I remember tweeting last Jan 22 "This is the best day ever! Thanks babe! I love you so much!" And then the feeling just "MAGICALLY" disappeared EXACTLY a week after Jan 29 is when I noticed I don't feel anything or I don't feel the same anymore... Help! How do I become myself again? Does anyone else feel this way?!

Is this still a part of depersonalization? 
Is this simply falling out of love ? But I know myself well enough to know that I won't stay with a person and deal with this if I don't love him! I'm the kind of person who is VERY intact with my feelings which is why I'm going crazy and scared now that I can't feel the things that I used to. What's happening to me? I want to fix this already! I want things to go back to the way it was before... I want to feel LOVE for him and that's all I want in the world right now. You can take everything away from me just not my feelings for him because I know I love him... why does this have to happen? I'm so scared. I don't want to lose him. I don't want to feel like I'm falling out of love with him because he's the best thing that has ever happened to me and I will never find anyone like him I can't let him slip through my fingers right in front of me...

Please help me. I'm desperate..

I even cry and laugh and respond like I have feelings but I honestly can't feel them! If I'm sad, I don't know why but I just know I'm sad but I can't feel it. It's like I know my feelings in my head and I know how to respond but in my chest..it's empty.

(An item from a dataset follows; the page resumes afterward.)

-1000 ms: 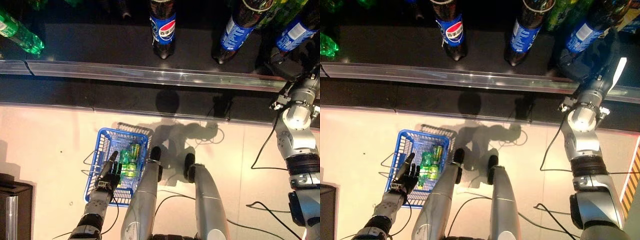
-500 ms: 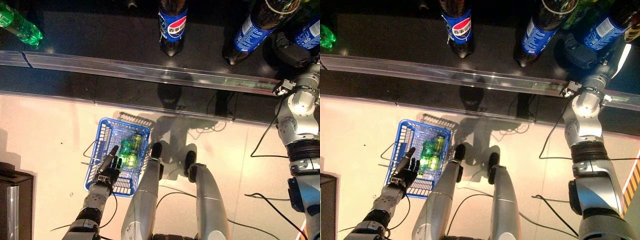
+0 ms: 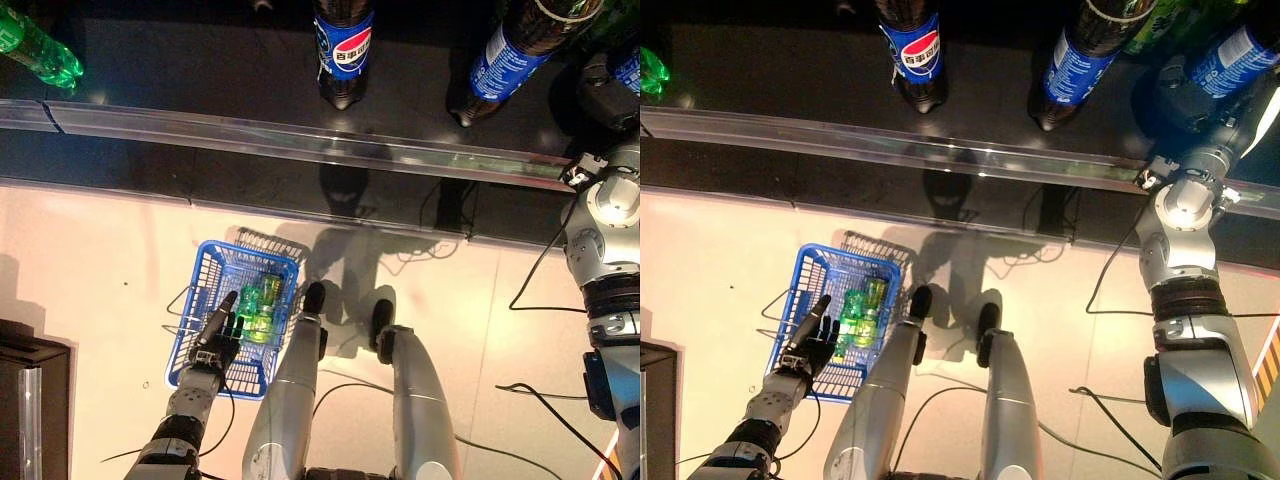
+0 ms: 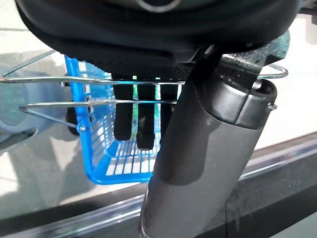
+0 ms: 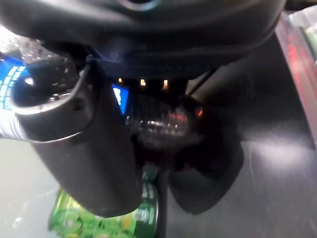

I wish someone can help me... 
It's been 8 months..

Is being this way even NORMAL for DP sufferers?


----------



## Juan (Jul 5, 2012)

completely normal- its what you would refer to as 'emotional depletion'. Your body is just so worked that it needs time to rest, but you keep putting racy thoughts into it that keep it from getting better, such as thinking on how to get better. It's kind of funny that it can put you in that kind of cycle, but it is extremely common.


----------



## Nikorii (Jun 23, 2012)

The longest I've gone without thinking about it is 2 weeks or so.. but then when I forget about it... I suddenly remember it and go, "oh, i haven't been thinking about it but it still isn't going away." What should I do about this? It always crosses my mind even if I don't want it to....

Actually, yesterday was the end of the time that I haven't thought about it for a long time but it still hasn't gone away. Even when I divert my attention to something else it's still there and I'm still numb and my emotions aren't working as they should... as they used to.. I feel so broken.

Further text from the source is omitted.